In the case at bar, Plaintiff was given the opportunity to expound on the factual allegations of his complaint by way of questionnaire. See Eason v. Thaler, 14 F.3d 8 (5th Cir. 1994) (requiring further development of insufficient factual allegations before dismissal as frivolous is proper); Watson v. Ault, 525 F.2d 886, 892-93 (5th Cir. 1976) (affirming use of questionnaire as useful and proper means for court to develop factual basis of pro se plaintiff's complaint). However, he failed to state facts which would demonstrate that he was denied medical care at the Allred Unit. Plaintiff claims that the unknown nurse "undoubtedly approved the use of chemical agents." Plaintiff's Answer to the Court's Question No. 10. He states that the nurse examined him immediately after the use of force but failed to ask him any questions about the effects of the chemical. Id. He claims that the nurse erroneously determined that he had no injuries. Id. Although Plaintiff disagrees with the nurse's determination, such a disagreement does not rise to the level of a civil rights violation. Indeed, Plaintiff concedes that he did not seek any additional medical care for his alleged injuries at the time of the incident. See Plaintiff's answer to the Court's Question No. 8. His conclusory allegation that the nurse's determination was erroneous is insufficient to maintain a civil rights action.

Plaintiff claims that wrongful disciplinary action was taken against him for refusing to accept a cell assignment. ComplaintV. This claim, if true, would necessarily imply the invalidity of the disciplinary action and is, therefore, currently barred under the Supreme Court's decision in Heck v. Humphrey, 512 U.S. 477, 114 S.Ct. 2364 (1994). See Edwards v. Balisok, 520 U.S. 641, 646-48, 117 S.Ct. 1584, 1588-89 (1997) (holding that a claim based on allegations that would necessarily imply the invalidity of a disciplinary hearing is not cognizable in a civil rights action unless the disciplinary action has been reversed, expunged or otherwise invalidated).

Similarly, Plaintiff s claims against the unknown manufacture of the chemical agent are without merit. Claims grounded in negligence are not actionable under 42 U.S.C. § 1983. Daniels v. Williams, 474 U.S. 327, 106 S.Ct. 662 (1986); Davidson v. Cannon, 474 U.S. 344, 106 S.Ct. 668 (1986). Moreover, 42 U.S.C. § 1983 affords redress only for conduct committed by an entity acting under color of state law and does not ordinarily involve conduct of a private corporation. See Thibodeaux v. Bordelon, 740 F.2d 329 (5th Cir. 1984). Plaintiff has failed to set forth a claim which would indicate that the unknown manufacturer acted under color of state law. See Complaint ¶ V.

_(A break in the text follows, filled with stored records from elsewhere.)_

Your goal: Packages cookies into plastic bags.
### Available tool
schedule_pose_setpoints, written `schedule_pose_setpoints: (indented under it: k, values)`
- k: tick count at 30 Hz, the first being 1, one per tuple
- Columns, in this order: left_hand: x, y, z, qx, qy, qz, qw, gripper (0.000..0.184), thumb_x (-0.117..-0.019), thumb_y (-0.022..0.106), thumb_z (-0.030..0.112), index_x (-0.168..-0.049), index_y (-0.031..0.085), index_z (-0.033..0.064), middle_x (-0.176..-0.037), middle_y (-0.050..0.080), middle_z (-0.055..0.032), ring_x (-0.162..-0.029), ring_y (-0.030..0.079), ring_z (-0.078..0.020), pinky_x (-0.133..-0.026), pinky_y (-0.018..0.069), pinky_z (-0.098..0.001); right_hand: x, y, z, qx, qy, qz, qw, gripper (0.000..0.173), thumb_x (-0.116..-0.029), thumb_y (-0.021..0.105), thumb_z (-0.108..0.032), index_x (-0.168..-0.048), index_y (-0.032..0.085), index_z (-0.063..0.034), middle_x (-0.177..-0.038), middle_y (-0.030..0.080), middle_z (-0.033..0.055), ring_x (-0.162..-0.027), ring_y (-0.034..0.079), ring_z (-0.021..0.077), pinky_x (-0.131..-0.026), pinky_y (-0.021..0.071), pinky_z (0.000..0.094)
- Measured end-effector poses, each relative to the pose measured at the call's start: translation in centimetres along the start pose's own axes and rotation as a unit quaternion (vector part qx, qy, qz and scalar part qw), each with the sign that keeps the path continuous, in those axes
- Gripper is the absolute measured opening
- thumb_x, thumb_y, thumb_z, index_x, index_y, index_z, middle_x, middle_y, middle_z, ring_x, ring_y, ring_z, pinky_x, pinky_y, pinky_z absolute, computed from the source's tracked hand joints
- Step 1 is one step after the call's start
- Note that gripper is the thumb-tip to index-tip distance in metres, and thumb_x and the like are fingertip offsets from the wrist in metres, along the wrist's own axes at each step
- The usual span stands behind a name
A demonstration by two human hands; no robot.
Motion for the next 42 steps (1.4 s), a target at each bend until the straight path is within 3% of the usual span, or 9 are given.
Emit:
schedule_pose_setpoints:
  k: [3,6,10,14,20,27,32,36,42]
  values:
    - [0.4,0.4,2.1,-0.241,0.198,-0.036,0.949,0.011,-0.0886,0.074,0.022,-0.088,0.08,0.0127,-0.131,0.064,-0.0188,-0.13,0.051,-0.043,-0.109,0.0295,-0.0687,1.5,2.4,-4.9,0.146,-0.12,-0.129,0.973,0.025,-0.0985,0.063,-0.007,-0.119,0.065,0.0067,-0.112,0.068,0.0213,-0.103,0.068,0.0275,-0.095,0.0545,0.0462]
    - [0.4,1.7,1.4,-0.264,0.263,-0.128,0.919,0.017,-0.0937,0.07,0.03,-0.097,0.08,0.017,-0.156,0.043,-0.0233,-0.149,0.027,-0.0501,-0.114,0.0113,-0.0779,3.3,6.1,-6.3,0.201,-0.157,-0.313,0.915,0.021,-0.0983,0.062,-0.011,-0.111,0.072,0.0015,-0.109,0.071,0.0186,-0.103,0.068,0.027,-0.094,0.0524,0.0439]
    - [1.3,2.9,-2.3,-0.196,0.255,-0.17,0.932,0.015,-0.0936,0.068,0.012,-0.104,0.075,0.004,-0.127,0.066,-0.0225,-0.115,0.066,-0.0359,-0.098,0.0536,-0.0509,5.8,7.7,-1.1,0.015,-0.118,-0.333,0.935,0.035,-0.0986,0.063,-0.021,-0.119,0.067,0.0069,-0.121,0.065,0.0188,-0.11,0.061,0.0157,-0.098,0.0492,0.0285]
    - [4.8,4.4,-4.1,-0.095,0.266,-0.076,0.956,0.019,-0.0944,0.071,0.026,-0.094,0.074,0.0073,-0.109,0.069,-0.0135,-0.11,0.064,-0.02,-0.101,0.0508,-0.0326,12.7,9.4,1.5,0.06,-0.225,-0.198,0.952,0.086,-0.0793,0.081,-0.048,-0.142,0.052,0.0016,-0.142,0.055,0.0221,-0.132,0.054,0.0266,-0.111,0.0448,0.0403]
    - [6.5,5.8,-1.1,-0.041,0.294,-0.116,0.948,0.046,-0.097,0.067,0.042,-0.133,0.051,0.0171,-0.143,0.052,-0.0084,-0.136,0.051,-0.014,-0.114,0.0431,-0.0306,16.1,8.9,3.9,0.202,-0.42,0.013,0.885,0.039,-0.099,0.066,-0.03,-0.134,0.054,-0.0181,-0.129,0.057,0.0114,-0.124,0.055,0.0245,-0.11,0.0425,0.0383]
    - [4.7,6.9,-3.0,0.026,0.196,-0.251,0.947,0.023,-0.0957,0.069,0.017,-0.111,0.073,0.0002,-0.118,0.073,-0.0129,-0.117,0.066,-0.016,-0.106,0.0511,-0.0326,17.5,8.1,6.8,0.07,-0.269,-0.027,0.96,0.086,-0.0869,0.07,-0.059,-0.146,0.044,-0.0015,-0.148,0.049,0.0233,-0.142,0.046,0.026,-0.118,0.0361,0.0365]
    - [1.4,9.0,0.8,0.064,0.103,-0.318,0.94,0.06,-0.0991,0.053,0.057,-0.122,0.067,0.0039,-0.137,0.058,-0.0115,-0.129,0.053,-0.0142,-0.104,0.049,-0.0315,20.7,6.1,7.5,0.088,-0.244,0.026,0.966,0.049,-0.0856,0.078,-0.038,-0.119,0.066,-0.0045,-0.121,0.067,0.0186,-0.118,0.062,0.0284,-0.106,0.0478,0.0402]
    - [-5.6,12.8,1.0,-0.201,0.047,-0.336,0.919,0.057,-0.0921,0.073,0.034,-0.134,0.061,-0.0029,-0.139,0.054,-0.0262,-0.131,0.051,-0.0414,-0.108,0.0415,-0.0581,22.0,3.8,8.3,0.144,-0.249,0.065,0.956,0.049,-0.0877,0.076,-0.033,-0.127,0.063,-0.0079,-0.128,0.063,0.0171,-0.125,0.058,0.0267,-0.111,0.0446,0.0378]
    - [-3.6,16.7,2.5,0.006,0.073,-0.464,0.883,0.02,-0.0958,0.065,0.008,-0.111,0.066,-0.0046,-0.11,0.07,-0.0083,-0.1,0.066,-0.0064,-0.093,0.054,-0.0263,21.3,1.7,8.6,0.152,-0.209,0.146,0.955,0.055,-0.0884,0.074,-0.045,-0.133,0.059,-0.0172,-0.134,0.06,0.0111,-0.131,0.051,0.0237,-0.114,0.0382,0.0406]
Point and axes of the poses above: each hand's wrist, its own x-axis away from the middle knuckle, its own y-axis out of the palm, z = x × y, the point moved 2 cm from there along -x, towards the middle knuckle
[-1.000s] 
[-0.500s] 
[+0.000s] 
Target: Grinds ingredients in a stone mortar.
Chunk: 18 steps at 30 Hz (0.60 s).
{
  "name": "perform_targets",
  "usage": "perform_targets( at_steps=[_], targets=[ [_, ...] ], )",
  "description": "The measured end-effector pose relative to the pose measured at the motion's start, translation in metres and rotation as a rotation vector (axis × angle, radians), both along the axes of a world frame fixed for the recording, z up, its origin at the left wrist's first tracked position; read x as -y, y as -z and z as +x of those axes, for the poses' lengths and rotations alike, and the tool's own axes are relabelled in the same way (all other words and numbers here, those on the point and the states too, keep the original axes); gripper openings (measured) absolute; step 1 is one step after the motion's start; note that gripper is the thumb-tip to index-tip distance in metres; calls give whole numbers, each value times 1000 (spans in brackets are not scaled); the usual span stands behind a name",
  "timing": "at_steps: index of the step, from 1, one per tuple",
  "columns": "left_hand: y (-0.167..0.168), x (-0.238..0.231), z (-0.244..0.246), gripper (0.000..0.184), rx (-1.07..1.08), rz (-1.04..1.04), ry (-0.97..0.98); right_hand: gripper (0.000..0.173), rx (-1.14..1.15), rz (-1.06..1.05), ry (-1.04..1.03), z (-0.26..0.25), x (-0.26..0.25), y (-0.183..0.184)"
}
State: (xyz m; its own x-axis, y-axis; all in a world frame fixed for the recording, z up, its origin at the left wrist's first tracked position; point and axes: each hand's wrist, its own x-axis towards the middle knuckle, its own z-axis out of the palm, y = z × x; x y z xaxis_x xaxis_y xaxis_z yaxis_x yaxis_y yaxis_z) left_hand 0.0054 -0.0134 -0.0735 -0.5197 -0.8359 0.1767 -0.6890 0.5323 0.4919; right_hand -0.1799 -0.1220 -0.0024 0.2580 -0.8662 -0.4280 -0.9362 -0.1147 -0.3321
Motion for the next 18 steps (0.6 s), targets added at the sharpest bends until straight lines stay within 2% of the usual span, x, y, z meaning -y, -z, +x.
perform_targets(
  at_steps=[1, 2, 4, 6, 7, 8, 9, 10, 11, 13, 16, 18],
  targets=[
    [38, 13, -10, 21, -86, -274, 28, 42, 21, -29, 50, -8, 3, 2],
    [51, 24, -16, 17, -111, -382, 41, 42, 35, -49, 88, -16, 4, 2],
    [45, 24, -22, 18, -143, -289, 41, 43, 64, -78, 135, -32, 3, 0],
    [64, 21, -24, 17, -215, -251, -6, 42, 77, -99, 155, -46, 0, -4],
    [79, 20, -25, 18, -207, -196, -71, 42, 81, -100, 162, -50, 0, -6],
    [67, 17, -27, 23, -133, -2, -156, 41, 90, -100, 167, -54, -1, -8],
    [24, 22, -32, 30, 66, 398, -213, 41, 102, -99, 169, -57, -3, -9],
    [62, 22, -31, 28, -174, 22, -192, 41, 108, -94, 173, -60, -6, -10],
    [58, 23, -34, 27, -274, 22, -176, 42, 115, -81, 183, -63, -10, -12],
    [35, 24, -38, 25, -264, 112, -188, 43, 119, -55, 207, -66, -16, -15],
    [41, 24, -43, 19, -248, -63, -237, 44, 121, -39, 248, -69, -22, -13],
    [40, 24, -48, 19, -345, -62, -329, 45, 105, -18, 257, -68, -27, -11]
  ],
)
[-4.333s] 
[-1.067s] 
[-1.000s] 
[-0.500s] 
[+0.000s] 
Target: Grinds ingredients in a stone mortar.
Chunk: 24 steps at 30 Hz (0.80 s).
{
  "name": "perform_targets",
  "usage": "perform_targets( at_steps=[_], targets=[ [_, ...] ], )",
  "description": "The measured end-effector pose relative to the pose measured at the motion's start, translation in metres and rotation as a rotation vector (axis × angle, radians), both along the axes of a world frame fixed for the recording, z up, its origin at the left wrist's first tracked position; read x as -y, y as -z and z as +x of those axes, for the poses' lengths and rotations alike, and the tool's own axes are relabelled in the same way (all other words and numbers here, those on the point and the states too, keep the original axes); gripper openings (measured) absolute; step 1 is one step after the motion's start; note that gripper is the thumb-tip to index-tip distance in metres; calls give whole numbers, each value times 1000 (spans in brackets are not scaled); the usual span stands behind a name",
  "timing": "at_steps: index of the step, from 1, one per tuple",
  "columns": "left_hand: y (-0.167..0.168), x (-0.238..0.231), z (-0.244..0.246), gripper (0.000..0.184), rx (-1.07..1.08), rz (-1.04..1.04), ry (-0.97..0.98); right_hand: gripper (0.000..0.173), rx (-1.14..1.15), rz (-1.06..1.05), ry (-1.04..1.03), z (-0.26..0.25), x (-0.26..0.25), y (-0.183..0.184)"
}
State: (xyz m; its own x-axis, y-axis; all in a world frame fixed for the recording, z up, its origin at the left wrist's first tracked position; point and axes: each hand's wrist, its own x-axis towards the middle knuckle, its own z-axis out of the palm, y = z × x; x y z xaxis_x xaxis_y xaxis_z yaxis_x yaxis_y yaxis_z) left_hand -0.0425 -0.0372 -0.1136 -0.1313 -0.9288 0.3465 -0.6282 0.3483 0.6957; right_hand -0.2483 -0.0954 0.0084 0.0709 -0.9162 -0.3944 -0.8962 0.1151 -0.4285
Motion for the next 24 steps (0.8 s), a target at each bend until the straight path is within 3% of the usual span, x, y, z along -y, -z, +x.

To the extent that Plaintiff seeks civil redress against the unknown chemical manufacturer for his alleged injuries under state substantive law, his claims shall be dismissed. When a complaint presents no federal question, 28 U.S.C. § 1332 requires complete diversity of citizenship and $75,000 in controversy to invoke the jurisdiction of a federal court. Plaintiff has failed to plead diversity of citizenship. Complaint ¶ IV.A B. Moreover, Plaintiff does not make a claim for damages in excess of $75,000. Complaint ¶ V. Because there is no apparent diversity of citizenship and because the amount in controversy appears insufficient, Plaintiff's complaint, construed as a diversity action, shall be dismissed for lack of jurisdiction.

A district court may dismiss a complaint filed in forma pauperis if it determines that the action is frivolous. 28 U.S.C. § 1915(e)(2)(B)(i). An action is frivolous if it lacks an arguable basis in either law or fact. Neitzke v. Williams, 490 U.S. 319, 325, 109 S.Ct. 1827, 1831-32 (1989); Henson-El v. Rogers, 923 F.2d 51, 53 (5th Cir.), cert. denied, 501 U.S. 1235, 111 S.Ct. 2863 (1991). A complaint is without an arguable basis in law if it is "based on an indisputably meritless legal theory." Nietzke, 490 U.S. at 327, 109 S.Ct. at 1833. The claims set forth in the case at bar have no arguable basis in law.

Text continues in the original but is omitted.